WORK TASK | Every line below that holds "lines" must be copied.

--- RECORDS PROVIDED Enclosed Below ---

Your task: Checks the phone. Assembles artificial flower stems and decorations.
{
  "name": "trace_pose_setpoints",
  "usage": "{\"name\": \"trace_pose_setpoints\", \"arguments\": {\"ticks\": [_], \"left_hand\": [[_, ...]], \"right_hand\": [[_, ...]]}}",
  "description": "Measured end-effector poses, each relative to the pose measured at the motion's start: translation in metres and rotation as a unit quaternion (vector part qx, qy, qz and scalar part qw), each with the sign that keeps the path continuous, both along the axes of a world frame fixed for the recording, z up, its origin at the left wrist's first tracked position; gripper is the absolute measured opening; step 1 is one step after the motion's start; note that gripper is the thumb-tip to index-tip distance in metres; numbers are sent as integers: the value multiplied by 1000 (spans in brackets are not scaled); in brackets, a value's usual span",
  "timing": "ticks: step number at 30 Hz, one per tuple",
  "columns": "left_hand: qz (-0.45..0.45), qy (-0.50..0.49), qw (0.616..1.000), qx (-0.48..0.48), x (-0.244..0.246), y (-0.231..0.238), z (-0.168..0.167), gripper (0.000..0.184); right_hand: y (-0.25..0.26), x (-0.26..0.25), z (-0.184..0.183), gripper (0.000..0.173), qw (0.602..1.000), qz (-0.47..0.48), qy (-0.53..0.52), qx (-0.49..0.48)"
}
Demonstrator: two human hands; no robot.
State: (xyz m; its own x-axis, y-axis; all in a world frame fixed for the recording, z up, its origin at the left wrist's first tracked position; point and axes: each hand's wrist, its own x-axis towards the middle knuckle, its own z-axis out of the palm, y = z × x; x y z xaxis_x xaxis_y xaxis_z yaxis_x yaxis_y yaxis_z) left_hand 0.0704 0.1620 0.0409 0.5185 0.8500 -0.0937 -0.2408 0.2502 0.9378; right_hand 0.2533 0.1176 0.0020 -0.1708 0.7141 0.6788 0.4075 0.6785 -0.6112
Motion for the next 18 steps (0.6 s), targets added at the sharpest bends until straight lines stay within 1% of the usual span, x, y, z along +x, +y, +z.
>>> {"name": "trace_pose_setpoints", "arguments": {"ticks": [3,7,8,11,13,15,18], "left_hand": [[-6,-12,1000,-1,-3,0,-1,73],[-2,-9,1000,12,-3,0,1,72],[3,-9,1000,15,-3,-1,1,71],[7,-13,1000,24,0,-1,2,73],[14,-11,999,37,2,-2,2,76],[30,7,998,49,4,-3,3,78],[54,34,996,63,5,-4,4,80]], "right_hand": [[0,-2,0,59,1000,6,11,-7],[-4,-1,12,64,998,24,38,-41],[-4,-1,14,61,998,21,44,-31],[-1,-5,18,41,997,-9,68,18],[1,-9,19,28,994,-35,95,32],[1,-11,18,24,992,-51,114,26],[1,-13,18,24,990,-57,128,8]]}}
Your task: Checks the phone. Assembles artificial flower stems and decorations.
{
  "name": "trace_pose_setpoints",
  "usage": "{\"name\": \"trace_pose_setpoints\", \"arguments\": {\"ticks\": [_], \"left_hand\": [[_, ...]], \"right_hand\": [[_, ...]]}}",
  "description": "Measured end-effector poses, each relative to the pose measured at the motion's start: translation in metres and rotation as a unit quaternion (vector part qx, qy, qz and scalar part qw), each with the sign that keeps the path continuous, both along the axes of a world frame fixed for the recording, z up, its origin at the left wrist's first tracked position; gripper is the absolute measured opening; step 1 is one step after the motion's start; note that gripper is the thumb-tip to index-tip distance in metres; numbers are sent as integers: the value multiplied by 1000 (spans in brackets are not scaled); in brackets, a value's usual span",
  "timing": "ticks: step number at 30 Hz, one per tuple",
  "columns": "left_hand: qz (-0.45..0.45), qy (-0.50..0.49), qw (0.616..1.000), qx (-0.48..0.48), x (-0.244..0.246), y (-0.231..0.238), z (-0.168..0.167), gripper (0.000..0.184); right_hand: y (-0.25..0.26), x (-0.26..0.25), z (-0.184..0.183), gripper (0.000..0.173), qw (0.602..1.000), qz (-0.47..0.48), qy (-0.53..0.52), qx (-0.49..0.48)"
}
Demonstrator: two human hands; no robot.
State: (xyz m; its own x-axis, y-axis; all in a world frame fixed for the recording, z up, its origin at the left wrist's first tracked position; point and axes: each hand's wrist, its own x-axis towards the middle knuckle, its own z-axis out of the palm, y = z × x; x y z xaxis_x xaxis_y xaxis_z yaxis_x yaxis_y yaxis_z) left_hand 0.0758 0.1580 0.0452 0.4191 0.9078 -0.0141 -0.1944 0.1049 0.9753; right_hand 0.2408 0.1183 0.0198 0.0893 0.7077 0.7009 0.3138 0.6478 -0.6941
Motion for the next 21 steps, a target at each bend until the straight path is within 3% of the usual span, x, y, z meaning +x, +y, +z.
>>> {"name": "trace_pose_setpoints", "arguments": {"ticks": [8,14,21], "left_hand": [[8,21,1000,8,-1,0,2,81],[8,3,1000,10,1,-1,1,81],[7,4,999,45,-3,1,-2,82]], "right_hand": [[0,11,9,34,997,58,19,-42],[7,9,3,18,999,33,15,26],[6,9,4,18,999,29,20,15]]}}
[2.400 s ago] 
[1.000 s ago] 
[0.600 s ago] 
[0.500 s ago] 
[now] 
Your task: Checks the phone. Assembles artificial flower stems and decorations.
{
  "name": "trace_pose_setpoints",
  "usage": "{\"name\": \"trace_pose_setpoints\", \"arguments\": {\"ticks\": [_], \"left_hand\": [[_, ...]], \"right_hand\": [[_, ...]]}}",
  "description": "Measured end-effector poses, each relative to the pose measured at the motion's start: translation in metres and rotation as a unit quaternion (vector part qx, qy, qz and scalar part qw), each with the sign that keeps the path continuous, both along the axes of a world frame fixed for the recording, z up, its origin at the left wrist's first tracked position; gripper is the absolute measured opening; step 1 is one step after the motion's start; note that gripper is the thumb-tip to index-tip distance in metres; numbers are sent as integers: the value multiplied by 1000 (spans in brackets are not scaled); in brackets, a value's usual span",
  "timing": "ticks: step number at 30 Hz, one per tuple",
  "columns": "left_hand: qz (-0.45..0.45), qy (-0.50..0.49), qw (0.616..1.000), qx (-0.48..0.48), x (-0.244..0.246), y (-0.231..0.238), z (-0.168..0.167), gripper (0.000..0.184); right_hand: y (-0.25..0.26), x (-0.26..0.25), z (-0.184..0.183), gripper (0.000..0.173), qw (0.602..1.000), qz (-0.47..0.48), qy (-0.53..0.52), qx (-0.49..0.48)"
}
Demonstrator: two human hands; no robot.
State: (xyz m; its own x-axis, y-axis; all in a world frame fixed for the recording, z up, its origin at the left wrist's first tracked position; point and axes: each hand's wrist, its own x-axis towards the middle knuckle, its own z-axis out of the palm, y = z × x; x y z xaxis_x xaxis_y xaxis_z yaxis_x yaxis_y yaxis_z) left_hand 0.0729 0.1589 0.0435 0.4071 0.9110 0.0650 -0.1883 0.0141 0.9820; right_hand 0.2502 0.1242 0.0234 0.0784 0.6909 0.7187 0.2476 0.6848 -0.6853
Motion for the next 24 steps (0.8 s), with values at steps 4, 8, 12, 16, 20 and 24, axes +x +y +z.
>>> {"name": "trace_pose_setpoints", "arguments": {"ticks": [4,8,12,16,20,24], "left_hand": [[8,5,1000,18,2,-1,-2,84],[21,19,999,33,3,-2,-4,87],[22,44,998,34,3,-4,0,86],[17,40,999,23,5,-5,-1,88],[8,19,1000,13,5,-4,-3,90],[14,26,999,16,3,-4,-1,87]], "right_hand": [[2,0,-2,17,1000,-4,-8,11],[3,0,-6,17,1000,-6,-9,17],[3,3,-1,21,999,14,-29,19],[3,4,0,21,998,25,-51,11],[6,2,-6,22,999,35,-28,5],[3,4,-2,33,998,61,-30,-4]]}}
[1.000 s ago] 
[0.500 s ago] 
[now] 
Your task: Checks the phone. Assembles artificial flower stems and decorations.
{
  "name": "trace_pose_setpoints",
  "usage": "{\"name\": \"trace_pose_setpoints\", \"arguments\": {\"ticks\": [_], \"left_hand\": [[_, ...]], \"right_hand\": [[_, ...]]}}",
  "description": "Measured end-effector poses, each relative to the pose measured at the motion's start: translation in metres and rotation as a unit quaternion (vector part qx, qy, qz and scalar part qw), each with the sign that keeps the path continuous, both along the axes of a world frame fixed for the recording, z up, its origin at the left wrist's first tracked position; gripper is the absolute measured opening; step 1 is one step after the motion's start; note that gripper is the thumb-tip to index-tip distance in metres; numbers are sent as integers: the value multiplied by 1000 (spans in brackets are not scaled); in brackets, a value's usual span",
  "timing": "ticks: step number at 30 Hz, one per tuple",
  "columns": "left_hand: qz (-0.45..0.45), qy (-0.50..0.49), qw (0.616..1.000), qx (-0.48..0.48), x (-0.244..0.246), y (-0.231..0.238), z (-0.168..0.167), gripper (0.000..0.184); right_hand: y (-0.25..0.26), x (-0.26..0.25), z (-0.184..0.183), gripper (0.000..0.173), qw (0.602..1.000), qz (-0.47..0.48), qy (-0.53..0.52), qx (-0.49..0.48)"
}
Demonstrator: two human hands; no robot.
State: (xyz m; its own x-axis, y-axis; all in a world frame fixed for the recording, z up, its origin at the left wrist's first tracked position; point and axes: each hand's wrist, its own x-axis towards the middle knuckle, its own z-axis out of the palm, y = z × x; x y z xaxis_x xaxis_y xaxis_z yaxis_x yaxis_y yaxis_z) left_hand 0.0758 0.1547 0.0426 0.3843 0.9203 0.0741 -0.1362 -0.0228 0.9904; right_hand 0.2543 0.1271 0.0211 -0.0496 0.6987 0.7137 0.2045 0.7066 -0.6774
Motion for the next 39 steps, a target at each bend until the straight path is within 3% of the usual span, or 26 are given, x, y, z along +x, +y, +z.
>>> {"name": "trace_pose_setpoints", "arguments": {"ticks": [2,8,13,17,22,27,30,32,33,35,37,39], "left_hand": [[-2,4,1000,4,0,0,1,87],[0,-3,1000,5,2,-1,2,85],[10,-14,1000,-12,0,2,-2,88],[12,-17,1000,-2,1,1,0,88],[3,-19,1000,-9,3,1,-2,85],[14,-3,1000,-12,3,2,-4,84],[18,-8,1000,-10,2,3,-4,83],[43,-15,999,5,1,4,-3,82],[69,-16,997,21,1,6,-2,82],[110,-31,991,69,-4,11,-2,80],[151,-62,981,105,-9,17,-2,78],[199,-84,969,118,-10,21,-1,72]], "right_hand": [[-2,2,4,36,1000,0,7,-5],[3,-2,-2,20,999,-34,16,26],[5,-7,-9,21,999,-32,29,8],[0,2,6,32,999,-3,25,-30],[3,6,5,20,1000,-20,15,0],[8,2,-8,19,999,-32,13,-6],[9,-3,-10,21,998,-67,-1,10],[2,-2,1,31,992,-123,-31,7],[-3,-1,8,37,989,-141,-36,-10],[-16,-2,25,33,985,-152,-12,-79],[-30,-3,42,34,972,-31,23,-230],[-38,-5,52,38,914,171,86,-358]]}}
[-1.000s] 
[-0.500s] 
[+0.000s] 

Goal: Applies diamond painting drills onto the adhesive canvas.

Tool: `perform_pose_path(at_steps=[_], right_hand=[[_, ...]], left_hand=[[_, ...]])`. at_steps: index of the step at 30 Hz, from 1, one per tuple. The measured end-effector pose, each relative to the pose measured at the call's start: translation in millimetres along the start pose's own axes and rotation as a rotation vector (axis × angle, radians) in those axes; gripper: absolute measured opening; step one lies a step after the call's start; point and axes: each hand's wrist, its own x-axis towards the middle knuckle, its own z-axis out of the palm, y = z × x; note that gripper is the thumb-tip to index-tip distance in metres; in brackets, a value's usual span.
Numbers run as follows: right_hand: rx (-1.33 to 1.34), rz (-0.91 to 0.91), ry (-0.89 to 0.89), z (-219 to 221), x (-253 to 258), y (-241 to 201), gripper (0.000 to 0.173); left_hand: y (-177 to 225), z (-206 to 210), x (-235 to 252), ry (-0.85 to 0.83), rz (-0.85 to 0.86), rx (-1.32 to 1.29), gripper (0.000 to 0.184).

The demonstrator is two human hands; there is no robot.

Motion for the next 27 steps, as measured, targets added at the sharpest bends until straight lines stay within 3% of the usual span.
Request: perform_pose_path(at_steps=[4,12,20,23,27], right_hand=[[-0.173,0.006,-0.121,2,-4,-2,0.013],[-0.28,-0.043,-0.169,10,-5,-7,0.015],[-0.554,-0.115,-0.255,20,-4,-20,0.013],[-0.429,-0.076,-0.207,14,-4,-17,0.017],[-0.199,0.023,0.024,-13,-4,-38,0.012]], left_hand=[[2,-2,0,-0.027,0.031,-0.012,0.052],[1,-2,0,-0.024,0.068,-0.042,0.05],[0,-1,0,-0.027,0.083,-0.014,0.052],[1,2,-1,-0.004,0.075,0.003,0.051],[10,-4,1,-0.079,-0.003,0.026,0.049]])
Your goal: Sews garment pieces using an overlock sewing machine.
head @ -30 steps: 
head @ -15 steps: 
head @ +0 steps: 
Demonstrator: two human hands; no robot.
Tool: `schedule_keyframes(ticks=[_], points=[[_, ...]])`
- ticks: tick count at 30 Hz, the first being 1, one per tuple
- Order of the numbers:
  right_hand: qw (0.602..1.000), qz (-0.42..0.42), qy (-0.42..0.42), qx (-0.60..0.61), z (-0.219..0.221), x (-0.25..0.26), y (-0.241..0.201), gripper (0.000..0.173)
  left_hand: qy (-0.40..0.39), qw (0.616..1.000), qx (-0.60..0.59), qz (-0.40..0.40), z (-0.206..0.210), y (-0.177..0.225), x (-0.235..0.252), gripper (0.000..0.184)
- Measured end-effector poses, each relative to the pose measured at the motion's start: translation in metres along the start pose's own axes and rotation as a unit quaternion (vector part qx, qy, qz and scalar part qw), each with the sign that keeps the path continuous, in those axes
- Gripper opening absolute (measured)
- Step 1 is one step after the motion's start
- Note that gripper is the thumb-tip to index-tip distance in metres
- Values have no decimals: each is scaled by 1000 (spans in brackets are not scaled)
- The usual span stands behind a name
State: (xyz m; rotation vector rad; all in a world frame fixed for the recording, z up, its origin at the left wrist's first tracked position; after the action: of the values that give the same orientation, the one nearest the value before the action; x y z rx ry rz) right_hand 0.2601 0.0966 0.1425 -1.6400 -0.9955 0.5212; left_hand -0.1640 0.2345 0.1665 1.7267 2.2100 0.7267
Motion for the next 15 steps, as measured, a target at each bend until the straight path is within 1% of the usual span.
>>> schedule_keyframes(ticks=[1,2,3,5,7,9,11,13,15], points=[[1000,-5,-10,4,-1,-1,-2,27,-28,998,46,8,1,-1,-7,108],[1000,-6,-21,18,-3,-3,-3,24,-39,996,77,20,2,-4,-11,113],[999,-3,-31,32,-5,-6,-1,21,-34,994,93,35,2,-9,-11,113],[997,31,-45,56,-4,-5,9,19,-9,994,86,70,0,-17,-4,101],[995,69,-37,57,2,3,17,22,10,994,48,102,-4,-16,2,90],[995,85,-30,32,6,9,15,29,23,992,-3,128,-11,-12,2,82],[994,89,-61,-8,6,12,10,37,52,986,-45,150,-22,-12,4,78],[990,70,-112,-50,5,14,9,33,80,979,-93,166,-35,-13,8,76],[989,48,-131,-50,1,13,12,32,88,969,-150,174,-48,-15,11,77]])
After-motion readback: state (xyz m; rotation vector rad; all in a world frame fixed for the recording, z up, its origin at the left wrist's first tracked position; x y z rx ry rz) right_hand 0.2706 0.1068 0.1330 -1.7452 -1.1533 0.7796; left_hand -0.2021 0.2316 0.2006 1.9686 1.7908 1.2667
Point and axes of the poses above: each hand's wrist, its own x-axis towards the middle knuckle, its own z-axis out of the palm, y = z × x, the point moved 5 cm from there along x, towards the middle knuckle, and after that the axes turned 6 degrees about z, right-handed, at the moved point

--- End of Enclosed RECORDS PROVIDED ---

SOLUTION TO THIS EXERCISE |
Motion for the next 18 steps (0.6 s), targets added at the sharpest bends until straight lines stay within 1% of the usual span, x, y, z along +x, +y, +z.
Motion for the next 27 steps, as measured, targets added at the sharpest bends until straight lines stay within 3% of the usual span.

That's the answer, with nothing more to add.